IN JANUARY 2023, Terrence Boyce was hired by the deli-meat maker Boar's Head to straighten out some problems in one of the company's nine U.S. processing plants. Boyce is a sanitation manager who advises food producers on how to improve their cleaning procedures, and Boar's Head's factory in Jarratt, Virginia, was filthy. State inspectors contracted by the U.S. Department of Agriculture's Food Safety and Inspection Service had found mold, leaky pipes, rusty machinery, and live insects, among other things you don't want touching your lunch meat. A few months earlier, the agency had warned Boar's Head that the facility's conditions amounted to an "imminent threat" to anyone who ate the beef and pork cold cuts processed there.
But when he arrived at work, Boyce didn't sense much urgency. For starters, before he could assess the plant's cleanliness for himself, he was required to complete a three-month training program in which he shadowed the facility's managers and then wrote a report on what each one did.
"I didn't really get to begin my own job until late March or April," he says. Once he was allowed to make his rounds, he says he saw signs of negligence everywhere. Mixers sprayed meat onto walls and ceilings, where it was left to rot. Drains weren't being cleaned daily. There was fat, grease, and protein buildup on equipment. ("I was like, 'Why does this equipment have rainbow-colored streaks on it?"") Boyce recommended changes to the plant's sanitation protocolsâ "I made a big stink about what we needed"but says he was mostly rebuffed.

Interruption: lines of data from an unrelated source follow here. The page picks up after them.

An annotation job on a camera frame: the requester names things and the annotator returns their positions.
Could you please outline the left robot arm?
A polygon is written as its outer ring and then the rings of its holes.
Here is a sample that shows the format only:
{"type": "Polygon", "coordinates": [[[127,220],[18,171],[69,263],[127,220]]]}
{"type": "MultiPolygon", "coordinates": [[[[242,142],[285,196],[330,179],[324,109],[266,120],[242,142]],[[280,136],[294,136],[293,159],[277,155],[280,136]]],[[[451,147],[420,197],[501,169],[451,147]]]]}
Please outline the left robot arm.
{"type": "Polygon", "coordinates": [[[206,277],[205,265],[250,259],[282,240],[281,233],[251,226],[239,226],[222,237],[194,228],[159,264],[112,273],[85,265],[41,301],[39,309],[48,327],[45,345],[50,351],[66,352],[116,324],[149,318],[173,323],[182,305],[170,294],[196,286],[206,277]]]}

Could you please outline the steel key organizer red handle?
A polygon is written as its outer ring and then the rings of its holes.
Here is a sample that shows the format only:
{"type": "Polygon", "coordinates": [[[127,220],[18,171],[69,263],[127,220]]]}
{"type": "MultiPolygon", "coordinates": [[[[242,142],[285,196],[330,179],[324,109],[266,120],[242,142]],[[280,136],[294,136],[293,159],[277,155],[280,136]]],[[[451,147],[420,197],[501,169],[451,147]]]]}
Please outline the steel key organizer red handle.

"Upper management said, 'We're Boar's Head. We've been doing this for years, and it's always been okay," remembers Boyce. "So I asked, 'Then what did you bring me here for?"" He says he now suspects that he was hired as a condition of a USDA Food Safety Assessment-sort of a performance-improvement plan for meat-processing facilities-and that his bosses never intended to take his advice.